_WORK TO COMPLETE_.
Work through the material below and tally the lines holding "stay"; only the tally should be returned.

_DATA_.
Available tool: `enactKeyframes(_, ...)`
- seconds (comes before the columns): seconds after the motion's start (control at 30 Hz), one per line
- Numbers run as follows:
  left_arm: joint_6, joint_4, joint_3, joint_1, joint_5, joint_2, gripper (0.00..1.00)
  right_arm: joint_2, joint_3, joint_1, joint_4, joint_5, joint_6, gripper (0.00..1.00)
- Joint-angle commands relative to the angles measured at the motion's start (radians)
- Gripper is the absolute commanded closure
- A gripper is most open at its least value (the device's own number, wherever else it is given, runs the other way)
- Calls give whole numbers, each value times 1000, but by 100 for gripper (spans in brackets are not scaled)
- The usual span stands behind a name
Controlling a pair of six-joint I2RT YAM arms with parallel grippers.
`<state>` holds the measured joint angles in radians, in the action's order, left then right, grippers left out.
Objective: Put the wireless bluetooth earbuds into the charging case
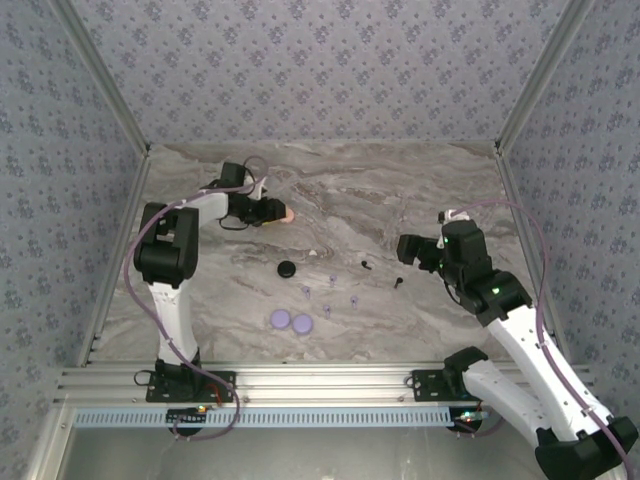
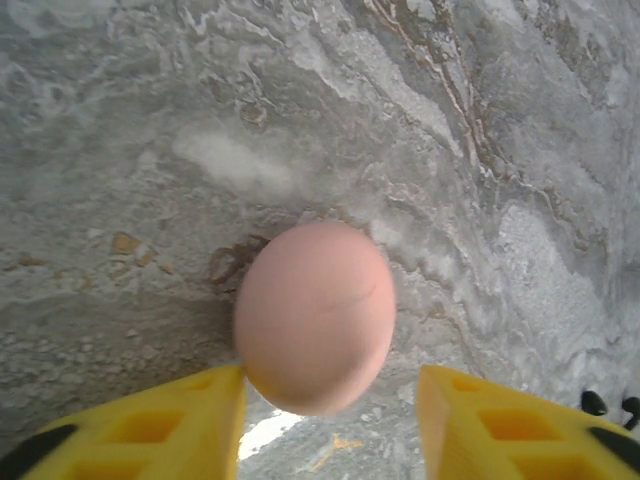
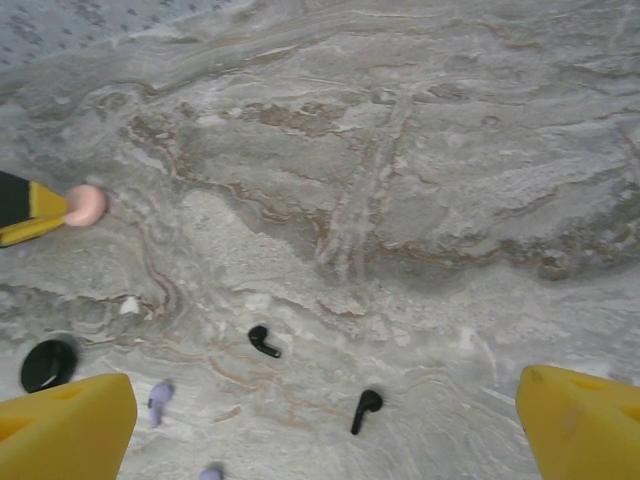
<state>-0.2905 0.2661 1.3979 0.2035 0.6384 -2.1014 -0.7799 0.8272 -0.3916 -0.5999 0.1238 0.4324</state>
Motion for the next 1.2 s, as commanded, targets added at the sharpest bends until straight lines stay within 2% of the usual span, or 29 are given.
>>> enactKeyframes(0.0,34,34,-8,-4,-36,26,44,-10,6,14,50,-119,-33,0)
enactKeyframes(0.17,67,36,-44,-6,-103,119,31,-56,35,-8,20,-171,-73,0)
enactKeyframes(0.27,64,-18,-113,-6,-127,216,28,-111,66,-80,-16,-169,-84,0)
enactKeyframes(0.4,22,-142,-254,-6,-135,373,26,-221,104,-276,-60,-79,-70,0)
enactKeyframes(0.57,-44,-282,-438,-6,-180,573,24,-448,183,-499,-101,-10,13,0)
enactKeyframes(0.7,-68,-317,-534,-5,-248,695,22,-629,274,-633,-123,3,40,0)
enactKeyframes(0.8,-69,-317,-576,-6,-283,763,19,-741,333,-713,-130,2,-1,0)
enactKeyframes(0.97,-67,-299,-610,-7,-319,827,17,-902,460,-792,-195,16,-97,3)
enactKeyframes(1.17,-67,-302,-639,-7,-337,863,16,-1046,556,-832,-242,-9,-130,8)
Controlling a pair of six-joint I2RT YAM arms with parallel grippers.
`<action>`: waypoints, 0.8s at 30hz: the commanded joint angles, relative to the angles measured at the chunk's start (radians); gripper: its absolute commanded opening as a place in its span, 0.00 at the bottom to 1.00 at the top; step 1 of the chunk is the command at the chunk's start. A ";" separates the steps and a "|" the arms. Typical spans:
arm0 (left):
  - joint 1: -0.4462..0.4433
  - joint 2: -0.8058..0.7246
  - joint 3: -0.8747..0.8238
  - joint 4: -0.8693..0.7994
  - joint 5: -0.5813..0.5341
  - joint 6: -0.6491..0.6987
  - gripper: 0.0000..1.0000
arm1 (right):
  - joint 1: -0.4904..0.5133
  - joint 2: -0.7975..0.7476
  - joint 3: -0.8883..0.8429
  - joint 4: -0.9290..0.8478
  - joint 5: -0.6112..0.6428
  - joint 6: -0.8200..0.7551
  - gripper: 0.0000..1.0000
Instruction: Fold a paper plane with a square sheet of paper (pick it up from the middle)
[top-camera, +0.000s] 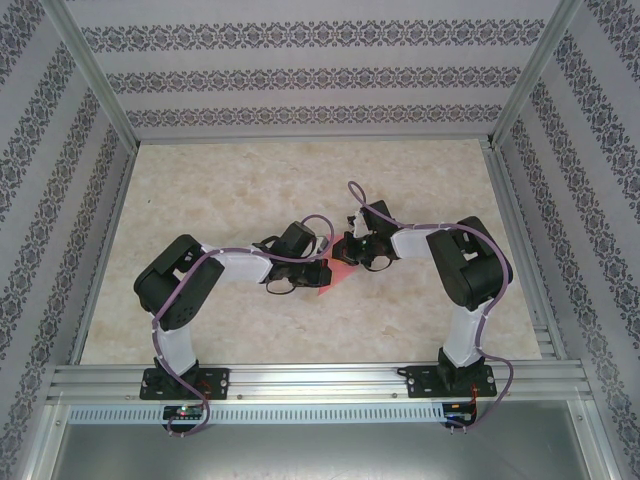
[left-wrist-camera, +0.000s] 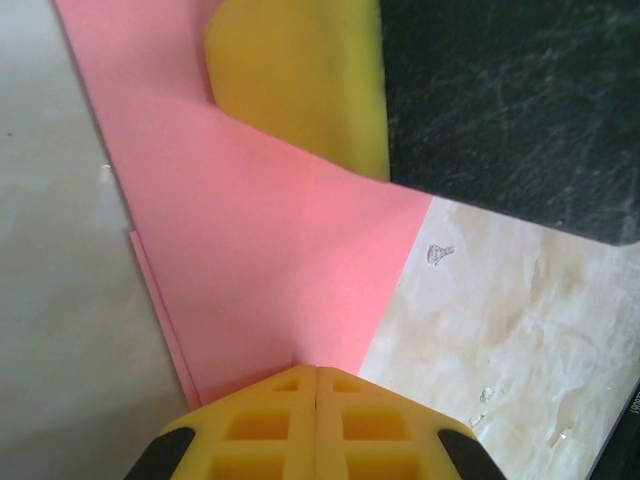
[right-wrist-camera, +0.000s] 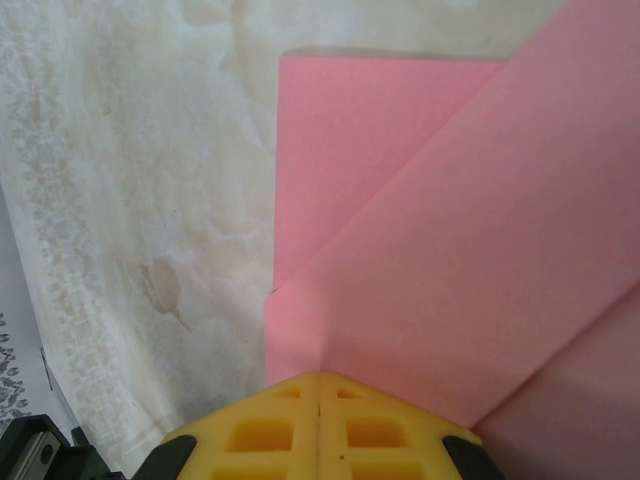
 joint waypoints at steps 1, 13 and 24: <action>0.009 -0.006 -0.039 -0.036 0.014 -0.007 0.00 | -0.016 0.082 -0.029 -0.111 0.147 -0.035 0.00; -0.015 -0.089 -0.018 -0.067 0.042 0.034 0.02 | -0.017 0.087 -0.027 -0.120 0.145 -0.042 0.00; -0.026 -0.056 -0.016 -0.128 -0.033 0.035 0.02 | -0.017 0.095 -0.026 -0.125 0.143 -0.045 0.00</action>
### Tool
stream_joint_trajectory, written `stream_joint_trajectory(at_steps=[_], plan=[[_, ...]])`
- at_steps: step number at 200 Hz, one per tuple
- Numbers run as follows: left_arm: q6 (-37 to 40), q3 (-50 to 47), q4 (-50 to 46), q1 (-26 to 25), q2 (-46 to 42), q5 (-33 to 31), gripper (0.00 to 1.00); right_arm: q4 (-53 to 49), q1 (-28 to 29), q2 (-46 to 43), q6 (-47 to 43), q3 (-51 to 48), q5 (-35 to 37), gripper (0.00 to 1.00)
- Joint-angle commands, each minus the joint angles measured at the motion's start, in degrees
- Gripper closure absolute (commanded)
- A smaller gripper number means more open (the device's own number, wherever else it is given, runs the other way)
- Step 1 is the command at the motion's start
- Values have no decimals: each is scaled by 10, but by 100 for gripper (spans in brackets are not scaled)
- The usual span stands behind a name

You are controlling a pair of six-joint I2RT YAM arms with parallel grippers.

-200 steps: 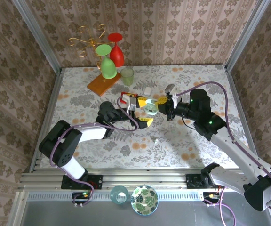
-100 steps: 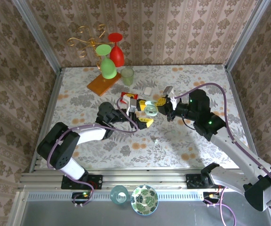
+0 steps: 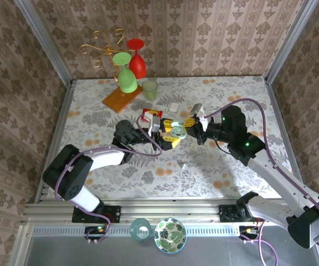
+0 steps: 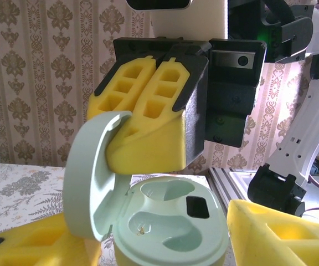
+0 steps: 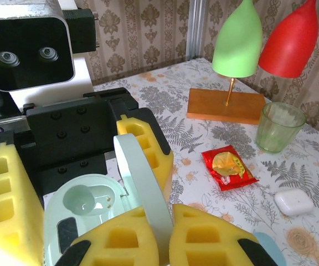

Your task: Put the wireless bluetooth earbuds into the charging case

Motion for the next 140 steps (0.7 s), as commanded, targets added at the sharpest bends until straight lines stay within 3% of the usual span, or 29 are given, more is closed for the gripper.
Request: stream_joint_trajectory(at_steps=[1,43,97,140], plan=[[-6,-6,12,-1,-7,9,37,27,4,-7,11,-6,-9,100],[-4,-5,12,0,-6,8,37,43,3,-20,26,-14,-12,100],[-10,-1,13,0,-10,14,53,41,3,-9,24,-13,-13,100],[-11,-1,12,0,-8,16,59,36,2,-7,19,-12,-13,100]])
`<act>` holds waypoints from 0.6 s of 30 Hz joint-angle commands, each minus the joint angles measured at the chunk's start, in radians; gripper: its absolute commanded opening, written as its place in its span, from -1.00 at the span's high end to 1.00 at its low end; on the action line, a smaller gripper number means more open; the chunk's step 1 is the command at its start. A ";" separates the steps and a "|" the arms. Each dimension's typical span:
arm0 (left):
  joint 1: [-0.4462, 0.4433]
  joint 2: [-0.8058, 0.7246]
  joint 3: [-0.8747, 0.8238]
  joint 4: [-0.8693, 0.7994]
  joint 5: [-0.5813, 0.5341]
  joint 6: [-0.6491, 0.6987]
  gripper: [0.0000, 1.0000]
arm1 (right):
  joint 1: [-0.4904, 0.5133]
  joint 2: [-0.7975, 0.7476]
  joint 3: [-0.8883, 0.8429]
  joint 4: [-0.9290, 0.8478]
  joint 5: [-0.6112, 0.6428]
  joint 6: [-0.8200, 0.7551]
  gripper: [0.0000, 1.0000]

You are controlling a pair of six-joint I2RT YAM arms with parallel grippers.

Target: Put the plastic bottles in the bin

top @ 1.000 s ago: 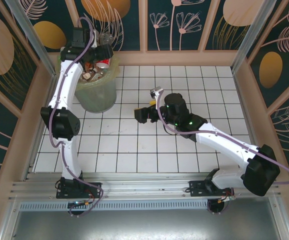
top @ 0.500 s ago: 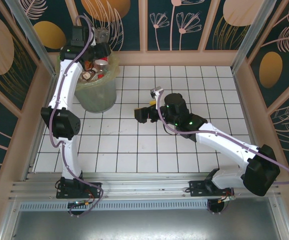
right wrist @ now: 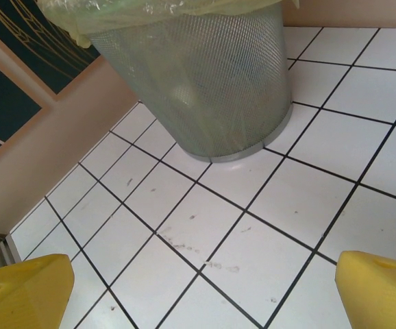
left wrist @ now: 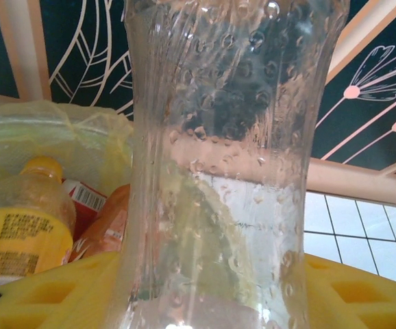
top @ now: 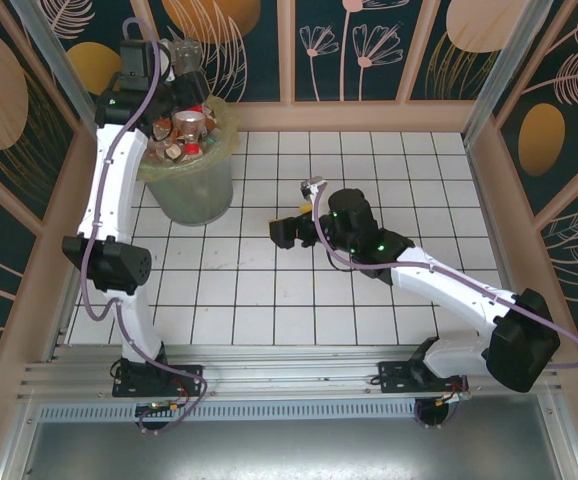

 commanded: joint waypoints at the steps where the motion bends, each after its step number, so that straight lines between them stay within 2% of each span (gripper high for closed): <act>1: -0.004 -0.041 -0.043 -0.055 -0.027 -0.014 -0.21 | -0.008 -0.028 -0.018 0.044 -0.020 0.017 -0.97; 8: -0.004 -0.017 -0.079 -0.066 -0.009 -0.019 -0.28 | -0.007 -0.035 -0.026 0.042 -0.024 0.017 -0.97; 18: -0.004 0.045 -0.067 -0.080 -0.086 -0.009 -0.38 | -0.009 -0.040 -0.039 0.047 -0.016 0.018 -0.97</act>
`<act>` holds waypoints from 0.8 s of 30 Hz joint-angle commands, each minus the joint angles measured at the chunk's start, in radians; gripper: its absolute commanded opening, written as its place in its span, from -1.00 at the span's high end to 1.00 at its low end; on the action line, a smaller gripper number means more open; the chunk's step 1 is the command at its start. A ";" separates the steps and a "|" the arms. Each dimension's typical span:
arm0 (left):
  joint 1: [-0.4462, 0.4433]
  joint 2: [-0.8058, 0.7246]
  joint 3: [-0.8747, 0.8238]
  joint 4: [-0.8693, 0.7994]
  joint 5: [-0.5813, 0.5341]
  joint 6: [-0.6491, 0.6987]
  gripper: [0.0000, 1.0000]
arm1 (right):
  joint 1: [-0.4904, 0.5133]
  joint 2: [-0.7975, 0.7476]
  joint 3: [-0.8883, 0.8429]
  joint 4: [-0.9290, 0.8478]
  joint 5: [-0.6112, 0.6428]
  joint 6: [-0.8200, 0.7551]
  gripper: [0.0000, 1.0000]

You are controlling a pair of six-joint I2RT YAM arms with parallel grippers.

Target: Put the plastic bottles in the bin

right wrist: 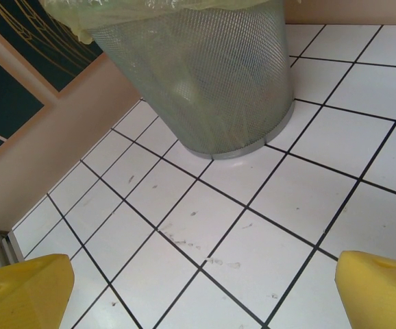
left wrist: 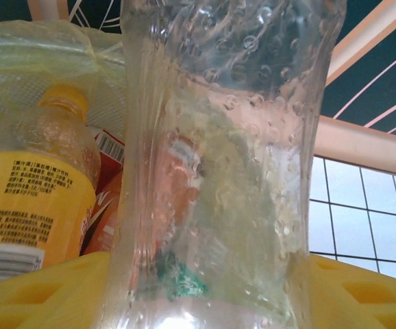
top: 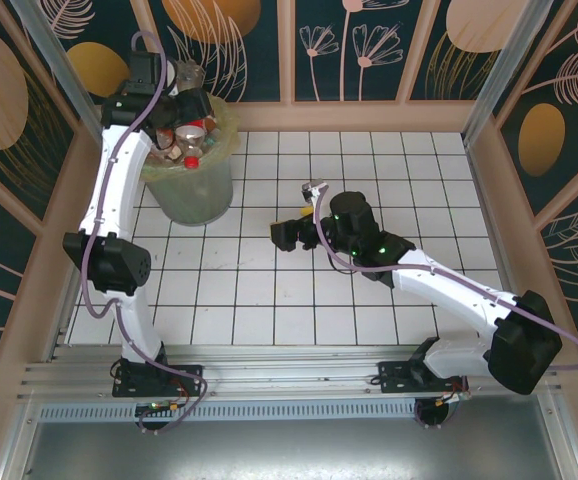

_TASK OUTPUT_.
3